TK: No. It's going to be fun. And maybe fun is not the right word. But as the ancient Chinese curse is, “may you live an interesting life.” So we're definitely living an interesting life. So just as an introductory, and that was our intent today to kind of introduce you to us, introduce you to what we're interested in. We'd love to hear more from you. We've got a series of other topics that we're going to do deep dives on. Some of them are going to be what to measure in a new world of customer experience, evolution of technology and what I call presentation layer technology. How do we engage with people and how do they learn? How do they get information, et cetera. There's even probably an interesting conversation about the economics of the evolution. I mean, I'm sure there were a lot of CFOs that were looking around during the pandemic with empty buildings going, "Hmm. Let me see. I don't have anybody in the office. Work is getting done. We had some of the best quarters that some of these companies have ever seen financially. Hmm. Maybe I'm not such a big rush to get back to the way things were before."

So with that, I want to say thank you for your time, Mr. Andreas.

AW: Yeah. Thanks. We appreciate it. And drop comments in on any specific topic that you'd like to hear us. Again, CX BanterCast here. Here, two guys banter back and forth and hopefully you take away some good stuff. We'll bring some good content, some case studies, surveys, anything that we think is relevant and can help. I mean, the purpose of this is ultimately to bring insight and good conversation.

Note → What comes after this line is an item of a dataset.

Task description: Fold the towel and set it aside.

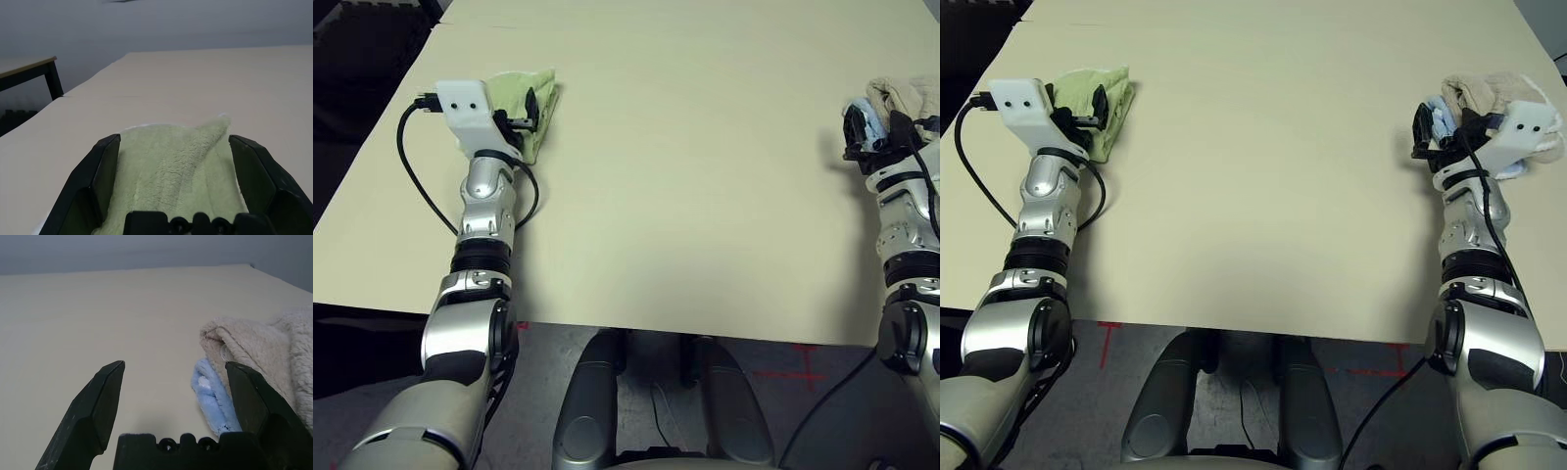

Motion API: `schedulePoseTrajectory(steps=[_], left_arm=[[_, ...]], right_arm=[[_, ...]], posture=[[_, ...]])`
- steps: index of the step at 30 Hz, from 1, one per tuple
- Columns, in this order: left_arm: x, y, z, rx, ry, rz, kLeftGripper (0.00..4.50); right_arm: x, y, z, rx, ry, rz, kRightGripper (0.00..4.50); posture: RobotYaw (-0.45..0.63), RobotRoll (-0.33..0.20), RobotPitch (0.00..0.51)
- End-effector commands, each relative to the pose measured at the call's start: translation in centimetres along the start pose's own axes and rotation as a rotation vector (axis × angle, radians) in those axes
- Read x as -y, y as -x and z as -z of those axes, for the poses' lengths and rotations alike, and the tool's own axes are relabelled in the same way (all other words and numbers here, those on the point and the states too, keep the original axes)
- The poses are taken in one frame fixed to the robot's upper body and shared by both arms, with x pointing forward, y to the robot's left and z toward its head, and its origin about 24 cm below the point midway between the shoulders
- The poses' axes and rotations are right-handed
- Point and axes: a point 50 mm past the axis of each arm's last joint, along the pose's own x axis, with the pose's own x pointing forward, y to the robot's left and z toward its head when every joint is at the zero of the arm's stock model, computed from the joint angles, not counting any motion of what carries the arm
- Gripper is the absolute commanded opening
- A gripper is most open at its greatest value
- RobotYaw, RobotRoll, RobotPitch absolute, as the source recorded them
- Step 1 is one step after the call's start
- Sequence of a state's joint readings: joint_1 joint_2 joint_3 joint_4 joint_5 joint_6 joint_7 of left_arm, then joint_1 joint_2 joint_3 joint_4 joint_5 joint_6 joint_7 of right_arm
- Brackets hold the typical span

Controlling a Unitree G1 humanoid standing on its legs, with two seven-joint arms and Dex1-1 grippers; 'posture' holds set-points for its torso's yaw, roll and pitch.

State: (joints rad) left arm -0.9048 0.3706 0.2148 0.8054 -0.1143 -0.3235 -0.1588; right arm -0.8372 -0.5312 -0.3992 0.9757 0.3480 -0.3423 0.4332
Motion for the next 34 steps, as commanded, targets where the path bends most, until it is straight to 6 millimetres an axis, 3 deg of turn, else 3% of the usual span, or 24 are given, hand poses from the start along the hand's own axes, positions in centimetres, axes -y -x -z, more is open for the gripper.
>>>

Well, conversation. I can't qualify the good statement there. And then we'll have special guests. We got a special guest here that wants to introduce himself real quick.

Arnold Schwarzenegger: Hello, everybody. This is Arnold Schwarzenegger.

AW: Yep. All right, Arnie. Calm down there, guy. We'll get you the next week. So thanks a lot and hope you guys stay happy and healthy.

TK: And by the way, if you have any suggestions on better hosts, let us know.

AW: Yeah. And if you want to fire Tim, there's a vote button.